Acompanhada por Metin Rhawi, responsável pelos assuntos externos da União Siríaca Europeia a residir na Suécia – e que lhe assegura a traduções nas entrevistas - já esteve no Comité de Direitos Humanos do Parlamento Europeu, encontrou-se com alguns eurodeputados, e vai tentar estar com o Papa, no Vaticano.

Numa breve passagem por Lisboa, esta quinta-feira foi recebida no Ministério dos Negócios Estrangeiros por Pedro Carneiro, responsável pela Direção de Serviços do Médio Oriente e Magrebe. Na véspera, reuniu-se no Parlamento com Jorge Paulo Oliveira, do PSD, e Telmo Correia, do CDS - numa audiência conjunta -, e ainda José Manuel Pureza, do Bloco de Esquerda.

Antes de seguir viagem para a Alemanha, onde prossegue o périplo, falou à Renascença e à agência Ecclesia sobre a situação na Síria, onde o cessar-fogo não está a ser cumprido

Veio a Portugal e já se encontrou com alguns deputados, no Parlamento, e com um responsável do Ministério dos Negócios Estrangeiros. Como é que correram os encontros?

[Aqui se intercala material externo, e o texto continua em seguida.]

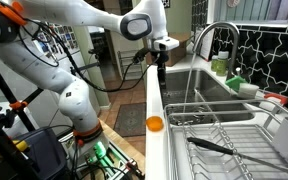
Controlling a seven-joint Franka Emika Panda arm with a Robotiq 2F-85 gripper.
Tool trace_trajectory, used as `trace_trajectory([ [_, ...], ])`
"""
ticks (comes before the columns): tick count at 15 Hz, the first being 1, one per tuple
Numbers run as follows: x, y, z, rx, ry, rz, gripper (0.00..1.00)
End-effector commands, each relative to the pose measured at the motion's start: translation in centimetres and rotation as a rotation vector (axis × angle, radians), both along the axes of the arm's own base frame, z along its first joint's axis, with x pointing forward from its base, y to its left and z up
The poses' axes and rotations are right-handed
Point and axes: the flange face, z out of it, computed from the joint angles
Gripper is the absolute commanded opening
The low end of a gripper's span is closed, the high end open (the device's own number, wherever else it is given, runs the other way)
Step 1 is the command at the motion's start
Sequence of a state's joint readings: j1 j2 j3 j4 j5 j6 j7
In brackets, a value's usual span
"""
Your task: Open the tap, fetch some water in the small orange bowl, close the tap
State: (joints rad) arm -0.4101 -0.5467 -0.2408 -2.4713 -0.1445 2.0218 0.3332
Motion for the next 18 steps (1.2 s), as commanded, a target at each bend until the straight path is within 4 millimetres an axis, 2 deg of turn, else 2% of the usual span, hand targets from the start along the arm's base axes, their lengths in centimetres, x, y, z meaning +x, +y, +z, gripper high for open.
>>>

Já fomos recebidos noutros parlamentos de outros países e também no Parlamento Europeu. Em Portugal, quem já nos recebeu compreendeu a situação, sabe o que se passa na Síria, mas não foram dados passos concretos. Espero conseguir isso, no futuro. Mas foram contactos positivos, as pessoas querem ajudar de alguma maneira, e mantemos a fé na Europa e nos países europeus para nos apoiarem.

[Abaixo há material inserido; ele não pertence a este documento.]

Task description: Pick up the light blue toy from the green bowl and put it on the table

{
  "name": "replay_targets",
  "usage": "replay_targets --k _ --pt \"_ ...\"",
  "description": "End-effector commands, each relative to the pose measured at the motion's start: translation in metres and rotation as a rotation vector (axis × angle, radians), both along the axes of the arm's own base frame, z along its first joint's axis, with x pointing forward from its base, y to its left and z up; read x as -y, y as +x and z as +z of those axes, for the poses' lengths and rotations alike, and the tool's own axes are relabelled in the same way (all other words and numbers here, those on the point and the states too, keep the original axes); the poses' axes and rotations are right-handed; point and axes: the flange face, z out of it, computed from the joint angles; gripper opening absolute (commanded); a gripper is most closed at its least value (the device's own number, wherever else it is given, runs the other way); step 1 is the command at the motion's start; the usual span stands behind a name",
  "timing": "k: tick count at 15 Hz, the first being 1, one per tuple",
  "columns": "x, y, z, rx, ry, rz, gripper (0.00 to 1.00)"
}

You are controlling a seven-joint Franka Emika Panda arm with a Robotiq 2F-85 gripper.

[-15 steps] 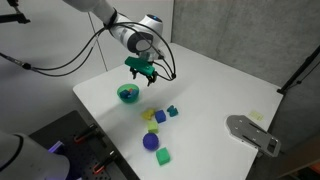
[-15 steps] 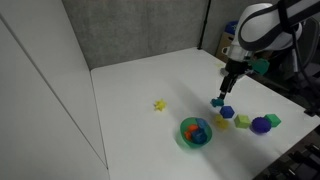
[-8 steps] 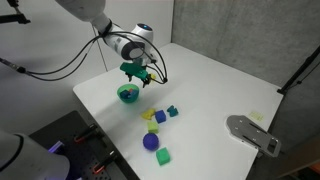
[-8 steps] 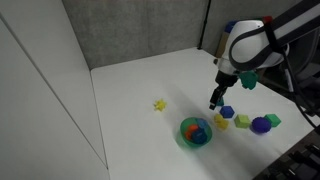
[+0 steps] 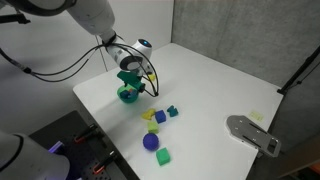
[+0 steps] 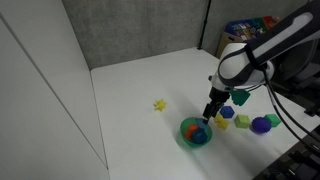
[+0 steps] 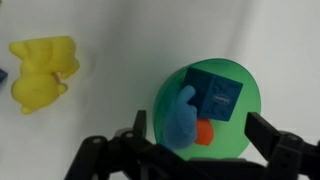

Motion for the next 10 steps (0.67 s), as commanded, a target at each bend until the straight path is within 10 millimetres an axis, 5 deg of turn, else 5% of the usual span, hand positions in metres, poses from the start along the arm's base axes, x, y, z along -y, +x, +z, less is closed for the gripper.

O que é que esperam de Portugal e das autoridades portuguesas?

Nós somos cristãos síriacos. Já fomos uma maioria na região. Hoje somos uma pequena minoria que está a enfrentar um genocídio. Não somos só nós, também curdos, árabes, outras minorias que vivem na região têm enfrentado a mesma situação crítica. Obviamente que acreditamos na humanidade, nos valores humanos. Não acreditamos que o Governo português e os partidos políticos, nem os outros países europeus, fechem os olhos e não percebam a dor e o sofrimento que estamos a viver, como seres humanos, na Síria. Confiamos que o vosso Governo, de alguma forma, irá intervir para fazer parar o que está a acontecer na Síria.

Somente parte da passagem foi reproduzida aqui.